Acquisition Rights) to the Company's Directors

NISSIN FOODS HOLDINGS Co., Ltd. (President and Representative Director, CEO: Koki

Ando: hereinafter "the Company") announces that at a meeting of its Board of Directors held on June 2, 2021, the Company decided to issue stock acquisition rights, stock options as compensation, to three directors of the Company (excluding outside directors) under the provisions of Article 238, Paragraph 2 and Article 240, Paragraph 1 of the Companies Act. Granting stock acquisition rights of 0.5 billion yen maximum a year as compensation etc. to the Company's directors has been approved under the approved items of the agendas of the 60th annual shareholders' meeting held on Jun 27, 2008; that is, the Determination of Stock Options as Compensation to the Directors and their Amount. Details are as follows.

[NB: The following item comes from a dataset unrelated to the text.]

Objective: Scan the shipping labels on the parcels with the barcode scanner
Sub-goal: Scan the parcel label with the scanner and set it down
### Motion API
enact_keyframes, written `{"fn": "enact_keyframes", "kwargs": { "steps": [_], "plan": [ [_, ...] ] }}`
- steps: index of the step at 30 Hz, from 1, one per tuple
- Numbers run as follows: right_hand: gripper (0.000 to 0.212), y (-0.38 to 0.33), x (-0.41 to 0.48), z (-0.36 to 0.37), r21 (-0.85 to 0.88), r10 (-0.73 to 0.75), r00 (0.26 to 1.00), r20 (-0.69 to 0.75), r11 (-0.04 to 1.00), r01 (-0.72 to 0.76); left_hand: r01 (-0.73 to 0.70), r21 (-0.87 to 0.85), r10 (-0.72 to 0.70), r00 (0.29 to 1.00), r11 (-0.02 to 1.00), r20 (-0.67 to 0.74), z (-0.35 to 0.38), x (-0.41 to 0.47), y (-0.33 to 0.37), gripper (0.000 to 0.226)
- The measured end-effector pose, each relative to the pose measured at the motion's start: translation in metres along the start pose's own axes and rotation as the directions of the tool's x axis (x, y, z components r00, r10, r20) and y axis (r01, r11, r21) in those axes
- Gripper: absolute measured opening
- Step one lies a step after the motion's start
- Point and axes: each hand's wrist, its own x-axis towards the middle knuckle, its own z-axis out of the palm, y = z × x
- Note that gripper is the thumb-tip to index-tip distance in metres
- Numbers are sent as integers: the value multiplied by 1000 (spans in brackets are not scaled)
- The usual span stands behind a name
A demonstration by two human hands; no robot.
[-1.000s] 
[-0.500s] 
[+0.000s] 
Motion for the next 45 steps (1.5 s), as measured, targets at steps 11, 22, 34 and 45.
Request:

  1. Reason of issuing the stock acquisition rights as stock options
    The Company aims to increase earnings and its enterprise value and will issue stock acquisition rights for value to the Company's directors to boost their motivation and morale by allowing them to share benefits and risks associated with stock prices with its shareholders and thereby to increase its enterprise value.
    If all the stock acquisition rights are exercised, the issued shares as of the date of the resolution to issue the stock acquisition rights will be diluted by as much as 0.024%. However, if the stock price rises as the issuance of the stock acquisition rights are intended to, the Company's enterprise value and shareholder value will increase, which in turn will serve the interests of existing shareholders.
  2. Name of the stock acquisition rights
    The 48th series of stock acquisition rights of NISSIN FOODS HOLDINGS Co., Ltd.
  3. Recipients of the stock acquisition rights and the number of them Three directors of the Company (excluding outside directors)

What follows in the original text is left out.